PROVIDED ENTRIES: Begin
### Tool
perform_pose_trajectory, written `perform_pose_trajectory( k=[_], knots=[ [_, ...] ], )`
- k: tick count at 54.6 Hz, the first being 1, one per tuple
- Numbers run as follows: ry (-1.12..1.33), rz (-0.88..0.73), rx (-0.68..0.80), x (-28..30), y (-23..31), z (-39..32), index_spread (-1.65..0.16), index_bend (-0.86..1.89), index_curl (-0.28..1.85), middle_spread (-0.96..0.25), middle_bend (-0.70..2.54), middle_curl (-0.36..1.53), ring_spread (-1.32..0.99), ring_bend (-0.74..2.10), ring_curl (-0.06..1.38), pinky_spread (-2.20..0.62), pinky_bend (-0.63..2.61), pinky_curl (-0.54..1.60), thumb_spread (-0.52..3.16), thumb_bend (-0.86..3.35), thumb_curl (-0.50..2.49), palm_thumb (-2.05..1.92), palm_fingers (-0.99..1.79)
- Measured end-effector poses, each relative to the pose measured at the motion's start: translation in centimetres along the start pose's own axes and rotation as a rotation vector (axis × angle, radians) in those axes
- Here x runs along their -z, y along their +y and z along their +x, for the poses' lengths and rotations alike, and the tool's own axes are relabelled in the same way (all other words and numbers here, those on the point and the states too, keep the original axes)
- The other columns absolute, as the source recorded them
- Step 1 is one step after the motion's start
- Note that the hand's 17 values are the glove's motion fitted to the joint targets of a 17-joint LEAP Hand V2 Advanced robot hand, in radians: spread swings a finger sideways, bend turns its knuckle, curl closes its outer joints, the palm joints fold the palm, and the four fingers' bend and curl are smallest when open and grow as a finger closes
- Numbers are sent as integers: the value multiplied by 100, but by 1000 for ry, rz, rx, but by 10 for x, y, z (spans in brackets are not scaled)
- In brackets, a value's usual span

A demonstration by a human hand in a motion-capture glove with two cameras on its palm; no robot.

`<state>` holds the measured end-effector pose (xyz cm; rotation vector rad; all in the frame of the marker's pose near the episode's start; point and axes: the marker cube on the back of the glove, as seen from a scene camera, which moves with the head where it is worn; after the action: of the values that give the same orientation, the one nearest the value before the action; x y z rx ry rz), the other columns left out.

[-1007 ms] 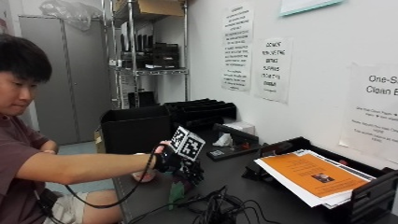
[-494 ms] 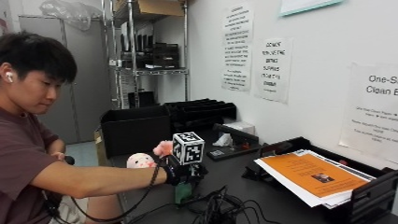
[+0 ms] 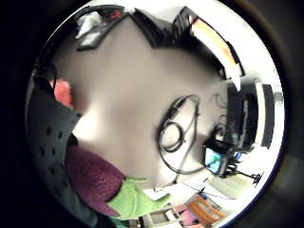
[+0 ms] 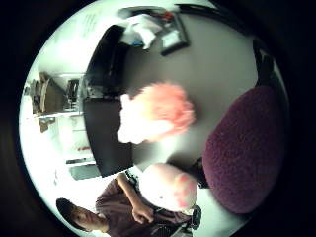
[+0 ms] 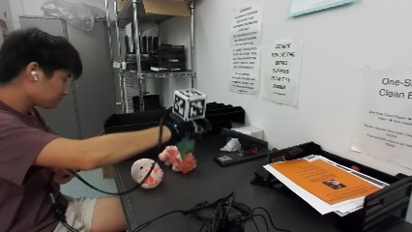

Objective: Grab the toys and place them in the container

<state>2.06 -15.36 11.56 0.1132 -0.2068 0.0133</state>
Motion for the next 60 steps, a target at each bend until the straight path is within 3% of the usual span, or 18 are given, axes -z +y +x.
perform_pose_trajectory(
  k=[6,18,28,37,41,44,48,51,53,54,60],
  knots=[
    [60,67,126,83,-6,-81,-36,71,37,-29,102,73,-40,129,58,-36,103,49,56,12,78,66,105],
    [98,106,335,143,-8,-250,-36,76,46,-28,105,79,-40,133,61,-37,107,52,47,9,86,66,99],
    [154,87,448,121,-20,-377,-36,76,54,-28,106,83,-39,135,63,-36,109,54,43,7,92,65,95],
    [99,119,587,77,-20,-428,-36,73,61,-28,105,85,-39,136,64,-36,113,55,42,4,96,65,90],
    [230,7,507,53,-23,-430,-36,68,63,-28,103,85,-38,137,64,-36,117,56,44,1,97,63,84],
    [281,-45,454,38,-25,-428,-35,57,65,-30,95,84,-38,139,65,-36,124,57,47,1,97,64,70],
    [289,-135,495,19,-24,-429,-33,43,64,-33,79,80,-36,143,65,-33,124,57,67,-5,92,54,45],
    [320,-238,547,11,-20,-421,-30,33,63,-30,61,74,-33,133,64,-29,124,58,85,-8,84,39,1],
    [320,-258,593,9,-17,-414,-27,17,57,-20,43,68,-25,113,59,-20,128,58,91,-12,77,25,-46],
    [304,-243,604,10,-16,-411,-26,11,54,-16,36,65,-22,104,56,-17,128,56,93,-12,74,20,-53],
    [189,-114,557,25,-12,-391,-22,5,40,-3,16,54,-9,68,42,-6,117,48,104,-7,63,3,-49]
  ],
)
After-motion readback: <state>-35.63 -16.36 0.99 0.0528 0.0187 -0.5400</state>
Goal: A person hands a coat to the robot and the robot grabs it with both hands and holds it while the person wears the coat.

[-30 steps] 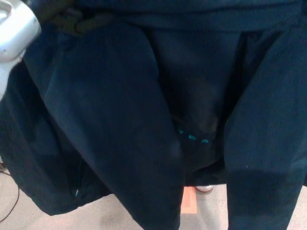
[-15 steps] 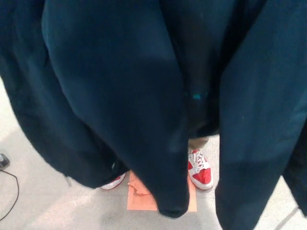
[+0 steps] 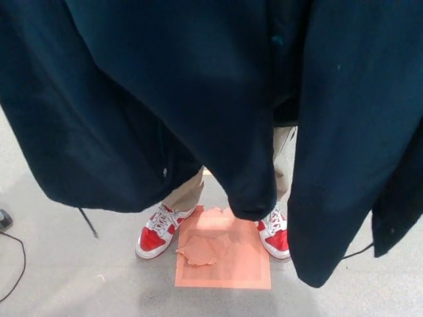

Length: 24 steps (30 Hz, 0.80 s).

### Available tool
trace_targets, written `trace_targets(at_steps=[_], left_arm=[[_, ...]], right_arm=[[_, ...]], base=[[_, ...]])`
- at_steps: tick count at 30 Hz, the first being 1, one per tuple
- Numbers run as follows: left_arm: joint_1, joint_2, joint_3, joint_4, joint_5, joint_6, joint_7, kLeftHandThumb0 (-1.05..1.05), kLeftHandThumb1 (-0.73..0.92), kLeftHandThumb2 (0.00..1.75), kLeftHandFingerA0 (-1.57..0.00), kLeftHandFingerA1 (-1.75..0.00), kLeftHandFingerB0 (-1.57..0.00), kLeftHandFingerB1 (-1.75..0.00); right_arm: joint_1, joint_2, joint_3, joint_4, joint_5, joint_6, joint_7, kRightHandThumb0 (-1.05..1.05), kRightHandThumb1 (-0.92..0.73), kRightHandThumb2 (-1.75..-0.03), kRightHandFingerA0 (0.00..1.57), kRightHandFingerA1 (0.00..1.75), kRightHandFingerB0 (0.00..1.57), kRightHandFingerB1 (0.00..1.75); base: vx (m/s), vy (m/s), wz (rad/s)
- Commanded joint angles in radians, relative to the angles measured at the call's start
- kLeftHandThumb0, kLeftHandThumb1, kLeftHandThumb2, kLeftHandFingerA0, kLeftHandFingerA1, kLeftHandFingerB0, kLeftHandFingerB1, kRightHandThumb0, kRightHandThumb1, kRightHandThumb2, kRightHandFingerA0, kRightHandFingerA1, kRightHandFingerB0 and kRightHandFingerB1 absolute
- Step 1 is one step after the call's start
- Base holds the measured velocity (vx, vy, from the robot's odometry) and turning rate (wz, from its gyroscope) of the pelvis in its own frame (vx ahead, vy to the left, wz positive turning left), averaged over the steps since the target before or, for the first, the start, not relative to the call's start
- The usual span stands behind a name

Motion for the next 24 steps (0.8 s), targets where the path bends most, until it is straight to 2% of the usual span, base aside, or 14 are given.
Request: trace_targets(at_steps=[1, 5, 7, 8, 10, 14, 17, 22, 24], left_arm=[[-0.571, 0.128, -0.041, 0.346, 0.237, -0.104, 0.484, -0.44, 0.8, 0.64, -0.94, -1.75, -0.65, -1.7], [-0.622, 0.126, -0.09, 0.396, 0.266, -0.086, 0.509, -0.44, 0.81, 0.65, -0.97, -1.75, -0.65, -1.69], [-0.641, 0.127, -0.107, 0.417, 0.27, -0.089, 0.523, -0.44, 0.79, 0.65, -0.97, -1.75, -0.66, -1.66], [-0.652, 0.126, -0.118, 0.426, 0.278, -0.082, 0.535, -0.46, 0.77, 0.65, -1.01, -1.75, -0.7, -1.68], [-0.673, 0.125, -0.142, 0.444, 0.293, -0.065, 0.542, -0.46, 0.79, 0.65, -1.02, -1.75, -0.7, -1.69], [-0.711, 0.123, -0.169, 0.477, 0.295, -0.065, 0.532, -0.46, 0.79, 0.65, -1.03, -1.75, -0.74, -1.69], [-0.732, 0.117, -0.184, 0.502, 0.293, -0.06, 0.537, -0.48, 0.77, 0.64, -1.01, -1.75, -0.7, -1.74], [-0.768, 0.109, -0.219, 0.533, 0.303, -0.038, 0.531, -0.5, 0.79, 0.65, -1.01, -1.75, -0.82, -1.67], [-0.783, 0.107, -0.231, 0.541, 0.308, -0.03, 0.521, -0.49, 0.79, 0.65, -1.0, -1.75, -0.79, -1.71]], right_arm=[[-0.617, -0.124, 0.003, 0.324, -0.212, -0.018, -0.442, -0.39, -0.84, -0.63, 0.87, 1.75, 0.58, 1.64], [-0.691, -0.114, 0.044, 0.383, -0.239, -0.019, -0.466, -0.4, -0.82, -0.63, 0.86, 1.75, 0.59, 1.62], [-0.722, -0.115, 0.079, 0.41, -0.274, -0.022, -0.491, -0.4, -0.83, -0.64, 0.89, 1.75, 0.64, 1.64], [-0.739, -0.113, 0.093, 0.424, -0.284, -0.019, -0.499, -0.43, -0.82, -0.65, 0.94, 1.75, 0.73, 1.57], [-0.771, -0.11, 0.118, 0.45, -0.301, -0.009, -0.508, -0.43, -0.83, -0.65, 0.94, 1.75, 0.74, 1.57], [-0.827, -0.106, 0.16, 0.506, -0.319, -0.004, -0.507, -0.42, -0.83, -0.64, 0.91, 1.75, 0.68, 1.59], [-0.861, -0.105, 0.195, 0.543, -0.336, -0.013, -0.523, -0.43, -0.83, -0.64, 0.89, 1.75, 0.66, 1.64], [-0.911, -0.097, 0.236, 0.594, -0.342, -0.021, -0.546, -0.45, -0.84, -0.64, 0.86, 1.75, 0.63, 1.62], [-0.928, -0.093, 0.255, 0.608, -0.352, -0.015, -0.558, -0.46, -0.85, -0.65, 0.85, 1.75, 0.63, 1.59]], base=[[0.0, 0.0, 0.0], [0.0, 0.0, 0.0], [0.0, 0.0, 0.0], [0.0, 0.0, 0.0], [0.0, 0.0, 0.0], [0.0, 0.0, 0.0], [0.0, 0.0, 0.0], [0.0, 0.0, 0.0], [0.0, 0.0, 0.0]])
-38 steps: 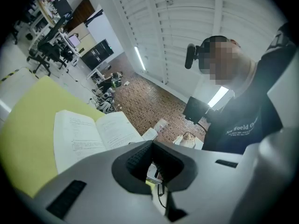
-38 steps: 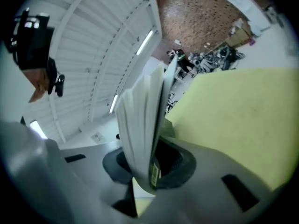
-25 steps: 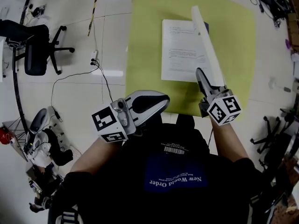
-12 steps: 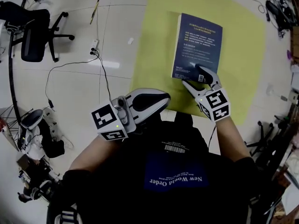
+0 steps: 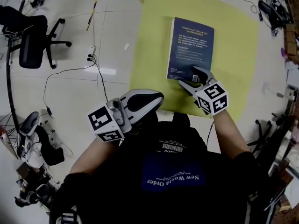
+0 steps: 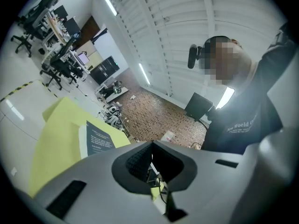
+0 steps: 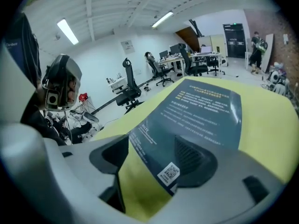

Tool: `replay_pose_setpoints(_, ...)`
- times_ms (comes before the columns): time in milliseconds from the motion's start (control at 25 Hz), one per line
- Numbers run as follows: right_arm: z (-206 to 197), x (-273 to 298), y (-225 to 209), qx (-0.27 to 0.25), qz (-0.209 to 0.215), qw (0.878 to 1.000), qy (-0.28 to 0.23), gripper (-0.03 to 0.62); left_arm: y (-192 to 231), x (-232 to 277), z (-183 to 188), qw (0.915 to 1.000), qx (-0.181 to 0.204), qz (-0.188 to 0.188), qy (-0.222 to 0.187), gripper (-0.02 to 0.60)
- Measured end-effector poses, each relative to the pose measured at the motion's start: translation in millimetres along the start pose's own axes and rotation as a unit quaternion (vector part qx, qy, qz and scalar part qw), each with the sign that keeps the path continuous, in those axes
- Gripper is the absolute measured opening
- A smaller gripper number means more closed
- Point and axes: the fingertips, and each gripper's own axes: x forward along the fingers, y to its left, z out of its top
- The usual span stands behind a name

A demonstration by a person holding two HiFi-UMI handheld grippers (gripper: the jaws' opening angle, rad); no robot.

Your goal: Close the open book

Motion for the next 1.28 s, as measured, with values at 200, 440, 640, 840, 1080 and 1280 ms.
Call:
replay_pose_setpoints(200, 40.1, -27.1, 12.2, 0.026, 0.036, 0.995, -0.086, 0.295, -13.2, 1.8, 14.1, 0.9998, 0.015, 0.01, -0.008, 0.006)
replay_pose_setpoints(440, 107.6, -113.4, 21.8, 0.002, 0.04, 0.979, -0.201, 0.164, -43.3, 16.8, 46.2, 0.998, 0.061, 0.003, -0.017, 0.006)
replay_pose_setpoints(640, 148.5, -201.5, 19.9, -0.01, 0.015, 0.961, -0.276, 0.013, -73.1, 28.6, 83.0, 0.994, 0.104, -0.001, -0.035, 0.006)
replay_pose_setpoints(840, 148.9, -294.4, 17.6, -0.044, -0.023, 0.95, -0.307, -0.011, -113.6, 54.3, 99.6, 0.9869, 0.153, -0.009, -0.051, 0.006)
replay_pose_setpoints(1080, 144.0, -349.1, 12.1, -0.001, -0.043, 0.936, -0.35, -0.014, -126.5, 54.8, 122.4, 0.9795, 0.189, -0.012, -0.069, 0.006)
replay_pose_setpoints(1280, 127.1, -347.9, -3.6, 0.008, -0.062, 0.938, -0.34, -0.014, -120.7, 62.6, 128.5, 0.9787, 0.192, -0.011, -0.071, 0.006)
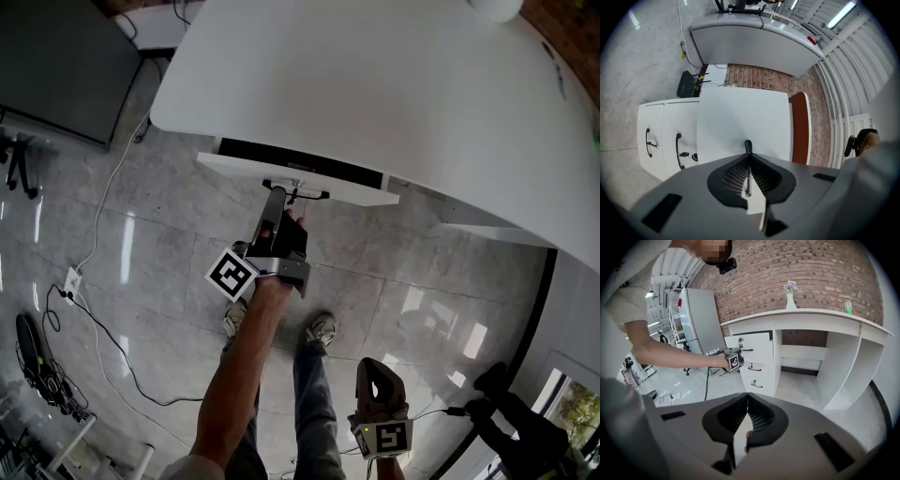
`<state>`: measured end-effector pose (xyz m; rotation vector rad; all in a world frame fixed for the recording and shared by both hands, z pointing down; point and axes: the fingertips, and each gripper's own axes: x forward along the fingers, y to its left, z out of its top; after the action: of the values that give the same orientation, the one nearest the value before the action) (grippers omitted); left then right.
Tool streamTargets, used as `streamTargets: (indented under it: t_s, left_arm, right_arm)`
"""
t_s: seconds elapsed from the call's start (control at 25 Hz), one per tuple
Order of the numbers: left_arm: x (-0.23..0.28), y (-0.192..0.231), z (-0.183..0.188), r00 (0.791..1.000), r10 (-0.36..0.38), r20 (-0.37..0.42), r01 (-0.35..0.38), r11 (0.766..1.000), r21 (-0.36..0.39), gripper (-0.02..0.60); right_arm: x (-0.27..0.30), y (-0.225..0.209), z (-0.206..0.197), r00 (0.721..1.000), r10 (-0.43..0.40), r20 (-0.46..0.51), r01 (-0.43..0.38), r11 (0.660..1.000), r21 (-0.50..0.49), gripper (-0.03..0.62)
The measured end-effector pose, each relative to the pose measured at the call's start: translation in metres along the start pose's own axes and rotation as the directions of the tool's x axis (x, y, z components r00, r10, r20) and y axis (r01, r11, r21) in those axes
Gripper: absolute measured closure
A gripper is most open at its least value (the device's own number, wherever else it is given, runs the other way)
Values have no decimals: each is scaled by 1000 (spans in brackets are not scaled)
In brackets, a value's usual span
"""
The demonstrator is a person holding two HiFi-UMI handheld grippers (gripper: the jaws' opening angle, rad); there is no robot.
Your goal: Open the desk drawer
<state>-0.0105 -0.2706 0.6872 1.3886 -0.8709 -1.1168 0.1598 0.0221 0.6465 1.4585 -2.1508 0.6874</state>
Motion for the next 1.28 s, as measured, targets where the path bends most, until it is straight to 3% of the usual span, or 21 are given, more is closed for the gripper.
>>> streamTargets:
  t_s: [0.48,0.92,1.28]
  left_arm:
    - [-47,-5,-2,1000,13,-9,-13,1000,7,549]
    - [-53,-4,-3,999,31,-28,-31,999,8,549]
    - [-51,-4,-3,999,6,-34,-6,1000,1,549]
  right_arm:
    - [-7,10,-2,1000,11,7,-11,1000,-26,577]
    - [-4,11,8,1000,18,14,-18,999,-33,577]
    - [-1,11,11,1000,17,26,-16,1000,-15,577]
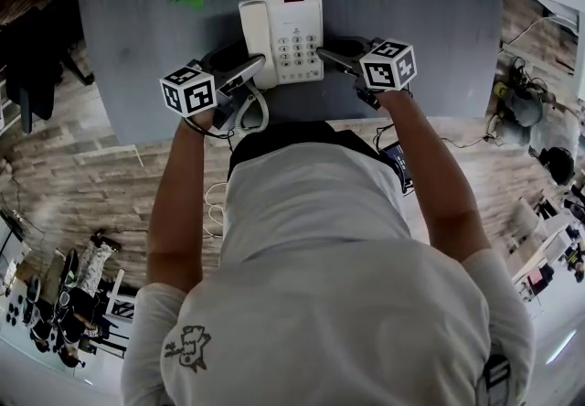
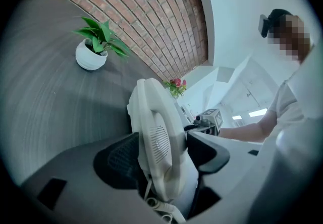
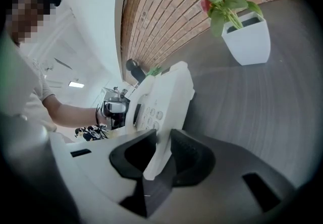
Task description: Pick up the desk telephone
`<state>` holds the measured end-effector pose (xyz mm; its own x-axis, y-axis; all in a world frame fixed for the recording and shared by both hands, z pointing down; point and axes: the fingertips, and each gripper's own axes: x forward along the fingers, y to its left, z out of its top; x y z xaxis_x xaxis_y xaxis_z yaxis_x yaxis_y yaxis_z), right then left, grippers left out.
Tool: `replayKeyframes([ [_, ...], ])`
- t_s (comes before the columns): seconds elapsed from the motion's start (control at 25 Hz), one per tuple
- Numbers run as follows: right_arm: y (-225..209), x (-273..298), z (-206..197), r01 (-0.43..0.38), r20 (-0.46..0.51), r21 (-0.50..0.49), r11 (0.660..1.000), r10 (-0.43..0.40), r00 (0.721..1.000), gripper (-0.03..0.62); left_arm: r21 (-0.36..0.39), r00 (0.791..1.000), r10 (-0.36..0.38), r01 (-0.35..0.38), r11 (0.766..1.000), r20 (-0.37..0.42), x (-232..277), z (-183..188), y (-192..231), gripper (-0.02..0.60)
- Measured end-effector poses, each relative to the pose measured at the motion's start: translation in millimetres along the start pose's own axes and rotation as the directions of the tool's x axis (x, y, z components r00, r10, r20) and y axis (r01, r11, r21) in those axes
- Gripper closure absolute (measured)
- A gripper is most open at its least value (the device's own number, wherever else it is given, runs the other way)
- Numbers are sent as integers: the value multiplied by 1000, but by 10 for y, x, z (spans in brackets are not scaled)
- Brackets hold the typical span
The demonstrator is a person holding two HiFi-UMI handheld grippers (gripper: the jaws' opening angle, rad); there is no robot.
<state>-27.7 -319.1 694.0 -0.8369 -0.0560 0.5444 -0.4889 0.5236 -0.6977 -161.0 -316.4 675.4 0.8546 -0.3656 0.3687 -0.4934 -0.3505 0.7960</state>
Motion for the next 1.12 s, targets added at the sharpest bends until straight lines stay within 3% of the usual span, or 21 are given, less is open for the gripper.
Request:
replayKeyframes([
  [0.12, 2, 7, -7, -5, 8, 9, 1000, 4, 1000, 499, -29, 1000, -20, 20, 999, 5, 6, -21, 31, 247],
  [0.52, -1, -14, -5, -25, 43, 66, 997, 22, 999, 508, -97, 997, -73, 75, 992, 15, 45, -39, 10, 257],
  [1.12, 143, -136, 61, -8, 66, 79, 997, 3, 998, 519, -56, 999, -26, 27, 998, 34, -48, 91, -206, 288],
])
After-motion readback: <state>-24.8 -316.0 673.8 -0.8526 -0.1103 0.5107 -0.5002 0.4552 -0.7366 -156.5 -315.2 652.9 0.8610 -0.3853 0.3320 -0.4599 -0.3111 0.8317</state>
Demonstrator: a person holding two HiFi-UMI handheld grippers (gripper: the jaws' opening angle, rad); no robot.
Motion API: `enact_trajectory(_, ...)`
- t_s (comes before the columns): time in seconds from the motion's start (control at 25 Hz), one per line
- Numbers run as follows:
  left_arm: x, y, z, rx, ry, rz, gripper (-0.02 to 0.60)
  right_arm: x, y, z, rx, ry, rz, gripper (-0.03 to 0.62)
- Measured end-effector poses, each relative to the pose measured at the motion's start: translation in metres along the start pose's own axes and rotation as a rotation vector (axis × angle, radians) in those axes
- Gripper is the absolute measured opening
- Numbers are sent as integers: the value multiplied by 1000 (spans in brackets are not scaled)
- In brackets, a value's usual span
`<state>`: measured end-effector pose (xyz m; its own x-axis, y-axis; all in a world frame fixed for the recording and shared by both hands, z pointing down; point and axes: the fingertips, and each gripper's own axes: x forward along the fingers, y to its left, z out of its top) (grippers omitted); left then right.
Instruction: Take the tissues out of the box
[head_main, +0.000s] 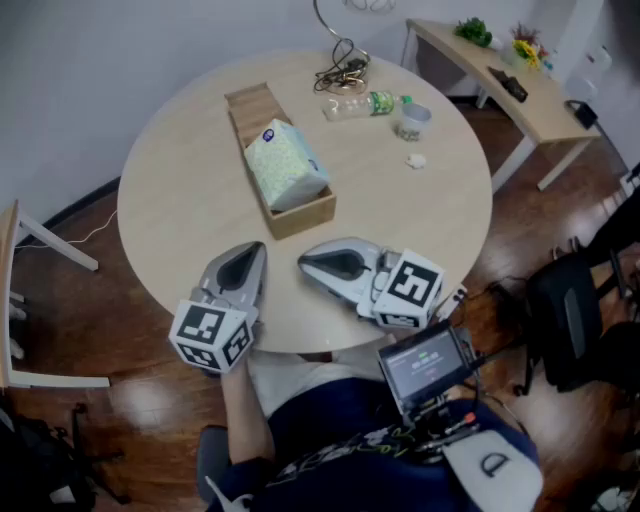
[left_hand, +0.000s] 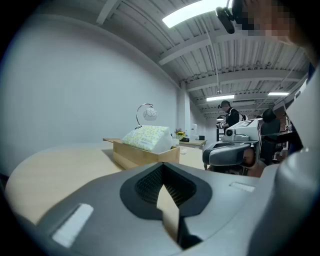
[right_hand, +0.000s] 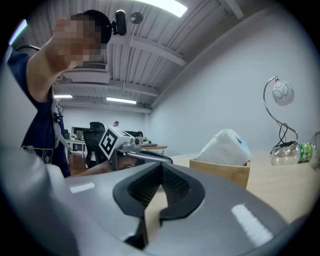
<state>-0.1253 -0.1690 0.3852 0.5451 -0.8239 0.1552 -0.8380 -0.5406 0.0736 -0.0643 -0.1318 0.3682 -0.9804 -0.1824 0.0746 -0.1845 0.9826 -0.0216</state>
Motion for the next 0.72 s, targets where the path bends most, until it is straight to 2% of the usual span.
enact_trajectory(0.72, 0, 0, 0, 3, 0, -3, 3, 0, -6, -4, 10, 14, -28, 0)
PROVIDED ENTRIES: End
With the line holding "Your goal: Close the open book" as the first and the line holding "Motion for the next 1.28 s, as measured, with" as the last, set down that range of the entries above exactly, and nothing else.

◆ RESPONSE TO THE TASK
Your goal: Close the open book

Motion for the next 1.28 s, as measured, with values at 200, 440, 640, 840, 1080 and 1280 ms.

No other output belongs with this exercise.